The word post as a prefix can mean “after,” of course, and the posts pictured in this post certainly have lived on long after their time. When I first saw one of these concrete posts with an iron ring stapled on top planted near the curb in front of an older house on the South Side, I thought, “You know, that looks like it could be a . . . but . . . but. No way. Not in the twenty-first century. ‘Nay,’ I say. ‘Nay!’”
But my first thought was indeed correct. These concrete anachronisms survive, in fact, in several areas of Fort Worth.
For example, in front of 1112 Elizabeth Boulevard, the first house built (1911) on that street in Ryan Place. Elizabeth Boulevard has at least four such posts.
Here are two more at 1100 (1912) and 1101 (1911) Elizabeth Boulevard.
On 5th Avenue in Fairmount.
On Lipscomb Street in Fairmount.
Fairmount again.
Fairmount yet again. (And what about that long, low slab to the right? More on that later.)
In front of 1222 Virginia Place in Arlington Heights. Another post is across the street.
At the home (1910) of merchant George Monnig (1869-1919) on Broadway. This house replaced one burned in the South Side fire of 1909.
At the nearby Markeen Apartments (1910) on St. Louis Avenue on the near South Side. The “fireproof” Markeen also was built after the 1909 fire.
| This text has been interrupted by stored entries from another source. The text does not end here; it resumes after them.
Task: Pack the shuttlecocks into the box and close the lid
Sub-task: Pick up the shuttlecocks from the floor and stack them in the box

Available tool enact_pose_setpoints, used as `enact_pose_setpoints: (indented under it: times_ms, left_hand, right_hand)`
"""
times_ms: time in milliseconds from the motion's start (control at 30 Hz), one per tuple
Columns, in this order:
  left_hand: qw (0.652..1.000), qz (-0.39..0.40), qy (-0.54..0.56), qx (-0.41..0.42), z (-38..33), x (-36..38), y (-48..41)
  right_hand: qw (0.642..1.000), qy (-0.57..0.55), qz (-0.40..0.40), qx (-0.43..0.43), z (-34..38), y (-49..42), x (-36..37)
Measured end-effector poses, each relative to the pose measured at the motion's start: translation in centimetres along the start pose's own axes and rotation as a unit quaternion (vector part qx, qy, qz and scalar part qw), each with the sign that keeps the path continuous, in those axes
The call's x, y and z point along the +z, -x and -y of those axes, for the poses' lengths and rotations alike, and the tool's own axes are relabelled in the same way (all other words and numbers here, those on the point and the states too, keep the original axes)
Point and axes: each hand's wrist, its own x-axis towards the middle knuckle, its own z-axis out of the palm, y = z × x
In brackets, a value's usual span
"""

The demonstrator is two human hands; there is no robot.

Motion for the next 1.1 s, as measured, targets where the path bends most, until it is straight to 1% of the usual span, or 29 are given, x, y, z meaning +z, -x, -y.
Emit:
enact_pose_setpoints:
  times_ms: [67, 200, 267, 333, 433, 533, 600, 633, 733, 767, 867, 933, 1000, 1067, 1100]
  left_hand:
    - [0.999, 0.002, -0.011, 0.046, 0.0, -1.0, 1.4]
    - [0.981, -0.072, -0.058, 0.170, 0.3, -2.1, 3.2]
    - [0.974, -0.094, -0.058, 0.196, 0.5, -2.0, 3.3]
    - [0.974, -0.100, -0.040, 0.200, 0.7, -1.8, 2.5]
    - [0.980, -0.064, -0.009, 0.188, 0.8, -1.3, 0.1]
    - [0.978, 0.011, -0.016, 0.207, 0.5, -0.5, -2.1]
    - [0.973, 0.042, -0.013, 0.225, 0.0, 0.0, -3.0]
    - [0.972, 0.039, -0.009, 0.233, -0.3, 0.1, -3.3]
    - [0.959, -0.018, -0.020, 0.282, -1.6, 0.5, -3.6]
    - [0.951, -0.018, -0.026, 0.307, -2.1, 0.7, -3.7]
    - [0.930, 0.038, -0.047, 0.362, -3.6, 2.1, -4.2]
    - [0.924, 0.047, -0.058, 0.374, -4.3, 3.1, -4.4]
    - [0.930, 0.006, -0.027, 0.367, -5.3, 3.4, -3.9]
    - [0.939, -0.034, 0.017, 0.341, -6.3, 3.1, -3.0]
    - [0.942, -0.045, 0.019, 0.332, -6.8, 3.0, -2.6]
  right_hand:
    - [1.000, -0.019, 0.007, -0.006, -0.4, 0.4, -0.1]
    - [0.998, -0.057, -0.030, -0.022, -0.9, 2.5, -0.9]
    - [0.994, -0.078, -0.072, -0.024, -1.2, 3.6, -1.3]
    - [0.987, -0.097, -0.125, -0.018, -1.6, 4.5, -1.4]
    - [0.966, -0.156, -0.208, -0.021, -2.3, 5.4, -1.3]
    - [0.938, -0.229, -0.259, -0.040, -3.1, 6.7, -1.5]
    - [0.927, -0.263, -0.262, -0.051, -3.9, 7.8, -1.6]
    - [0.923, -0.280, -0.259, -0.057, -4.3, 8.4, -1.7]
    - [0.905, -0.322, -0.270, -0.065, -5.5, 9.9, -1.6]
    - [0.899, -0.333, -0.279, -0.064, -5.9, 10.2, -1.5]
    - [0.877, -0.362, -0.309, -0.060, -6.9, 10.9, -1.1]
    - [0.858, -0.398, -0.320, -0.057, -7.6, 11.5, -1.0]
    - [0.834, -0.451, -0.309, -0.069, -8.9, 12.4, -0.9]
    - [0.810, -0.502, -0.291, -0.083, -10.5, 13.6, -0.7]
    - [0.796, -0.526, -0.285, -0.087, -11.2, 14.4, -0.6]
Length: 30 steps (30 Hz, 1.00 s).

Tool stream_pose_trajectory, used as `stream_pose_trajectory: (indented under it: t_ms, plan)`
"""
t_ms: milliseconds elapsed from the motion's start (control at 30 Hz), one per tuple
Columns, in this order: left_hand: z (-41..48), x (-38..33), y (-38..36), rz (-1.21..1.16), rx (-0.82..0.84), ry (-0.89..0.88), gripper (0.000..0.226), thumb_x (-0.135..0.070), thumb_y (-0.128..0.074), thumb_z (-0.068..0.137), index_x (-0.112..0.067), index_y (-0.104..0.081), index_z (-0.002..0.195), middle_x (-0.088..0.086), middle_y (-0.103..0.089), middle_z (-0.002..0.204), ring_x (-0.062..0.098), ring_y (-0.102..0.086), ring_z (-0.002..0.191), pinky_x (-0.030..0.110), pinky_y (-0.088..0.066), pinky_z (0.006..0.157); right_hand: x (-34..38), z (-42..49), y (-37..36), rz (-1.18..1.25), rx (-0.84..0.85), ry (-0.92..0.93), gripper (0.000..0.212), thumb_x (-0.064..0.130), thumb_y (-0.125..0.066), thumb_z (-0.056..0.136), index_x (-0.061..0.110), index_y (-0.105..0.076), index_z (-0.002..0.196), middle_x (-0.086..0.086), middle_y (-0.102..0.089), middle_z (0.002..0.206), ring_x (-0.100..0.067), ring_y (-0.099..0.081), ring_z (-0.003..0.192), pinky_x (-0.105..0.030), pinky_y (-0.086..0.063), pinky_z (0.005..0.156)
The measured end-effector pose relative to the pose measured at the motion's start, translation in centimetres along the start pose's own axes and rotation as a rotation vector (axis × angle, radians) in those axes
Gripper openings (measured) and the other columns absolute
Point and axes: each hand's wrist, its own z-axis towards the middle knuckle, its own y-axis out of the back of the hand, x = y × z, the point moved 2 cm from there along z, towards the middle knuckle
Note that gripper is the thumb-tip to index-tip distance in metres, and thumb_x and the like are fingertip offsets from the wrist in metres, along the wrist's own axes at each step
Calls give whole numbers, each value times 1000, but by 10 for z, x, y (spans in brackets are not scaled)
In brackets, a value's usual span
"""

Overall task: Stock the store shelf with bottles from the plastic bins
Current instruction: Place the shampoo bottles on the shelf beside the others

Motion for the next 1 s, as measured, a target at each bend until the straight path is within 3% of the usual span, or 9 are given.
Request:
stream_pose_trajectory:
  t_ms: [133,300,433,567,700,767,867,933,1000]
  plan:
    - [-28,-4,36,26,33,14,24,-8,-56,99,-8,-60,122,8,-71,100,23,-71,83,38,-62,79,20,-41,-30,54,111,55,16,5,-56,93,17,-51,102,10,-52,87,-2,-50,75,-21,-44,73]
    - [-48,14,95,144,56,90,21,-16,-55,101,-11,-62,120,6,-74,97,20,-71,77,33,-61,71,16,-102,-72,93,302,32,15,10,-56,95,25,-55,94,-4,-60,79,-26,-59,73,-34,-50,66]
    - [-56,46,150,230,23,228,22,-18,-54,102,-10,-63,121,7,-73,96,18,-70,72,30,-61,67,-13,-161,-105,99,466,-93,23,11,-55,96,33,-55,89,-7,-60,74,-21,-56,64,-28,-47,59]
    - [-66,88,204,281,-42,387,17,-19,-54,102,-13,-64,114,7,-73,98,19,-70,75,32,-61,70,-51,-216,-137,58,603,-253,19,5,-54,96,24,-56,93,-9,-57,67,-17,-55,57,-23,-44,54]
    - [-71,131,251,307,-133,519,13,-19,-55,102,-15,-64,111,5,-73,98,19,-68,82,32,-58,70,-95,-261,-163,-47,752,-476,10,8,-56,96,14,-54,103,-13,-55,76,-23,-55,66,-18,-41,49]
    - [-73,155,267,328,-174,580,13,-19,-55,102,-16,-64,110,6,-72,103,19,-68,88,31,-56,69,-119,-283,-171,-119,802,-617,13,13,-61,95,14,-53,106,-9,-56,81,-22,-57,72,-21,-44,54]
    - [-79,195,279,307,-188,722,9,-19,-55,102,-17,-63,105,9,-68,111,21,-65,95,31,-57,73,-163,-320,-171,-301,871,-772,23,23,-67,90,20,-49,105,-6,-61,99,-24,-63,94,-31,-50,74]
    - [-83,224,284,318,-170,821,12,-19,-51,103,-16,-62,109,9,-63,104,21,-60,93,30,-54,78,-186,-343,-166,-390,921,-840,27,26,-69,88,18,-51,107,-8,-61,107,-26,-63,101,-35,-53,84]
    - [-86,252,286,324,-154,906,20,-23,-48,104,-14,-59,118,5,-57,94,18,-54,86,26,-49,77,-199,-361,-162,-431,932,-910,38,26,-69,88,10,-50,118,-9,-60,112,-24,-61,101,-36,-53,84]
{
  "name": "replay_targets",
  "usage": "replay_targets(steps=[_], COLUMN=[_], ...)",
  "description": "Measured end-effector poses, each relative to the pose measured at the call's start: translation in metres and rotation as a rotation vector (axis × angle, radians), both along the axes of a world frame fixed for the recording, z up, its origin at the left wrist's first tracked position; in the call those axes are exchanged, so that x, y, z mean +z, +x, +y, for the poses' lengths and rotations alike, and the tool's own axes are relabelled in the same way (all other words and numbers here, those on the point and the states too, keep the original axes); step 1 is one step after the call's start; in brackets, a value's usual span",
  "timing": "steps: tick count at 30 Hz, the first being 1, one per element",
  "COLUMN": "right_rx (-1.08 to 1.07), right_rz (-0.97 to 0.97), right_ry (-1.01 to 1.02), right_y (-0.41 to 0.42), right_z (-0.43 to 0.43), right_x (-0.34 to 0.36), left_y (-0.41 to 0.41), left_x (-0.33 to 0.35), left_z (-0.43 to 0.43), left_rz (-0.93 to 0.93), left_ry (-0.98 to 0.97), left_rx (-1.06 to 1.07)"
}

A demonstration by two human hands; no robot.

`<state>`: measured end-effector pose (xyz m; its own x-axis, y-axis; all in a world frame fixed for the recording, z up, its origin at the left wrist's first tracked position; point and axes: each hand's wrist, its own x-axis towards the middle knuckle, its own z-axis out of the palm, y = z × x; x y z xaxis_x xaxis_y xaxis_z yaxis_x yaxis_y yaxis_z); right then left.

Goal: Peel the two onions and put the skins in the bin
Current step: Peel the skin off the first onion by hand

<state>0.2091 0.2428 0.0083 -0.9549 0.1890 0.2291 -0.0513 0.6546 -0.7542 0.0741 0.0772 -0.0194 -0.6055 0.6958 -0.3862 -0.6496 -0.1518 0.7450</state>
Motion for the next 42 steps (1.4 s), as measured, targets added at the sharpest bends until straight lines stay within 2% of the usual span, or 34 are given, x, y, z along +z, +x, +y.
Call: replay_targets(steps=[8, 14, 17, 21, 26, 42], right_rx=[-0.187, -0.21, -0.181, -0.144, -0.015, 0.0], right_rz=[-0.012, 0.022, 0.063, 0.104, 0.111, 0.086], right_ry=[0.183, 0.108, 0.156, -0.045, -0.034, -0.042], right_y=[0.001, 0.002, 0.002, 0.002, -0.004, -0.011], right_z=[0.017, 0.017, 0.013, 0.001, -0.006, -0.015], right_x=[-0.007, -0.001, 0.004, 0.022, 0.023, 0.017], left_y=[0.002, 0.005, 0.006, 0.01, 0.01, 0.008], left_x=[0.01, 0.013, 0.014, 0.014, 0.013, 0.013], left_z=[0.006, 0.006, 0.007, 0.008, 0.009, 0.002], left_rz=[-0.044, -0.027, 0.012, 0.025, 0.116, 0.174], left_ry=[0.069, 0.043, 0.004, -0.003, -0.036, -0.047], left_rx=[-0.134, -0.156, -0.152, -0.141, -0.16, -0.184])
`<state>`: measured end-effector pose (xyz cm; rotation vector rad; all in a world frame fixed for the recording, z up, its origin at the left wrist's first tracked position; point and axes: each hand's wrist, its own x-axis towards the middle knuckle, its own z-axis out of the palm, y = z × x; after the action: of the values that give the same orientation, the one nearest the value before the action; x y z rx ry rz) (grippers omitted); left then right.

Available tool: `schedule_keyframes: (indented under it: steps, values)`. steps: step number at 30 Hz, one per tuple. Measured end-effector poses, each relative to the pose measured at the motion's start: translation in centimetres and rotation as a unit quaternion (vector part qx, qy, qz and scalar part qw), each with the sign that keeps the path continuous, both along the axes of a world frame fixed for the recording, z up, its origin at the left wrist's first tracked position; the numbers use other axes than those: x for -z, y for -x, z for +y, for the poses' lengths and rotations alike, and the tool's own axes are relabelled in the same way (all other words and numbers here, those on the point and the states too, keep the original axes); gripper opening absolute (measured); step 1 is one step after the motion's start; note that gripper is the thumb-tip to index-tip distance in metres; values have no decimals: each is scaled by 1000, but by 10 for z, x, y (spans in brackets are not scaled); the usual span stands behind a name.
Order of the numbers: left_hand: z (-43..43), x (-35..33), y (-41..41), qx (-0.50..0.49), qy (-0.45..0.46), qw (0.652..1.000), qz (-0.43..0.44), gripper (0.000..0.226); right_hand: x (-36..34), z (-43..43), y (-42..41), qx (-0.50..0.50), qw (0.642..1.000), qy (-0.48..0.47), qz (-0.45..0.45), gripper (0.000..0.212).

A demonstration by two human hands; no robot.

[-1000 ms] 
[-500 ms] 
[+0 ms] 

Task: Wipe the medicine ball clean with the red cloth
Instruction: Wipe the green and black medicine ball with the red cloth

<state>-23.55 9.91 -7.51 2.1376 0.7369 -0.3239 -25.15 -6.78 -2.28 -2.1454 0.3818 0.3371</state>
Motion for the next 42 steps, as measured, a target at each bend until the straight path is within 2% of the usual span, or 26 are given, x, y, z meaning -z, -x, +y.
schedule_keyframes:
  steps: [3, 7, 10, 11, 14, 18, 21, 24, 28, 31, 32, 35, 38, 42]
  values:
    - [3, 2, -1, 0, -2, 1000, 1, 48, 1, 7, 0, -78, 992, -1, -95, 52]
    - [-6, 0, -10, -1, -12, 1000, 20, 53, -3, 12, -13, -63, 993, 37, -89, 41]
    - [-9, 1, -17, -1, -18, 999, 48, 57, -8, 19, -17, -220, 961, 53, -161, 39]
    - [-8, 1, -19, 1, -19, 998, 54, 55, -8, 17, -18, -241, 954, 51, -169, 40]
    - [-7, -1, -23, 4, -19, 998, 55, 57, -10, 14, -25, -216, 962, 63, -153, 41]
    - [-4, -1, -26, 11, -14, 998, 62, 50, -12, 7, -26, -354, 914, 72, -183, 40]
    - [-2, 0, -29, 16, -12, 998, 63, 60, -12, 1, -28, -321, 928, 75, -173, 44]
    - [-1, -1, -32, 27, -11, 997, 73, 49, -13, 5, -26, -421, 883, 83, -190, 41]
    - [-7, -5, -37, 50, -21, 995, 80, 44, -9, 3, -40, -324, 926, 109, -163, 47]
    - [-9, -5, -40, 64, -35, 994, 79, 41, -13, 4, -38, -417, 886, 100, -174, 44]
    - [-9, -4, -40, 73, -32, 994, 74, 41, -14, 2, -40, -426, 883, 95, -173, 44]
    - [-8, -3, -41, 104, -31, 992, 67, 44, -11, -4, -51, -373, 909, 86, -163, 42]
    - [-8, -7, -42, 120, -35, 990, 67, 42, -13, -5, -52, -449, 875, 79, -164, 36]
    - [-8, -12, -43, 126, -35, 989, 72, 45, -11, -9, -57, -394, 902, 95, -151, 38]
So, what are all these concrete posts? Right you are: They’re hitching posts.
The age of the horse and the age of the horseless carriage overlapped, of course, and hitching posts were still sold in the early twentieth century. Plain but sturdy, concrete hitching posts were popular. This short in the Telegram in 1903 included hitching posts among the things that can be made of concrete.
You could buy your hitching post from J. A. Long in Greenville and put a stop to runaways.
But a hitching post can’t hold a horse—of course, of course—when that horse hears the call of the wild.
Or you could buy your hitching post from Worth Monumental Company on the south end of the Jennings Avenue Viaduct. As the poem indicates, Worth Monumental also sold cemetery monuments to “ease your conscience.”
And where do hitching posts and cemetery monuments meet? At Oakwood Cemetery, of course. Oakwood (1879) predates automobiles, so I am not surprised to find a few hitching posts there. These two were installed by the widow of Captain John T. Burt near his grave.
Relics related to—but rarer than—hitching posts are carriage steps. The carriage step of E. G. Rall survives in Chase Court, and the carriage step of Henry Schwartz survives on East 1st street. (Does the fourth Fairmount photo above show a hitching post-carriage step combination?)
The house (1894) of architect Marshall Sanguinet on Collinwood Avenue in Arlington Heights has two iron hitching posts and an embossed carriage step. Iron hitching posts can be quite ornate and are collectible.
Here’s another iron hitching post on 5th Avenue in Fairmount.
One local maker of concrete hitching posts and carriage steps was stonemason Andrew Gilchrist, who branched out into concrete work from his home on College Avenue, which still stands.
Gilchrist made these pyramid-shaped hitching posts and center carriage step with the name “Eitelman” carved on it for his father-in-law, blacksmith Michael Eitelman, whose house next door to the Gilchrist house still stands.
Even in 1921 the city reminded readers that it was illegal to “paste, post, paint, print, nail or otherwise fasten any handbill, sign, poster, advertisement or notice” upon a hitching post.
But by the 1920s, as this extract from a 1922 Star-Telegram article shows, hitching posts (and carriage steps) were fast becoming the stuff of nostalgia. But the article accurately predicted that because of the sturdy construction of hitching posts both steel and concrete, such anachronisms would stand for years “to mark the passing of the horse as a fashionable means of locomotion.”
The Monnig house on Broadway was the first old house I was ever in as child and when I fell in love with old houses, long before I was in Thistle Hill.
A grand little (and little-known) house. Hope it can survive the value of its attractive location.
The very next time I read a blog, Hopefully it won’t disappoint me just as much as this particular one. After all, Yes, it was my choice to read, nonetheless I actually thought you’d have something helpful to talk about. All I hear is a bunch of whining about something that you can fix if you were not too busy searching for attention.
Next time I read a blog, Hopefully it does not fail me just as much as this one. After all, Yes, it was my choice to read, however I genuinely thought you would have something useful to talk about. All I hear is a bunch of whining about something you could possibly fix if you weren’t too busy searching for attention.
There’s quite a few of those old hitching posts in the South Hemphill Heights/Fairmount District, next time I walk my dog there I’ll tell you which streets they are on.
Thanks, Fin. Always looking for more. I have a few Fairmount hitches I have not posted. One is 1811 5th. One is 1728 Fairmount. One is on Lipscomb and may have a marble or granite carriage step beside it.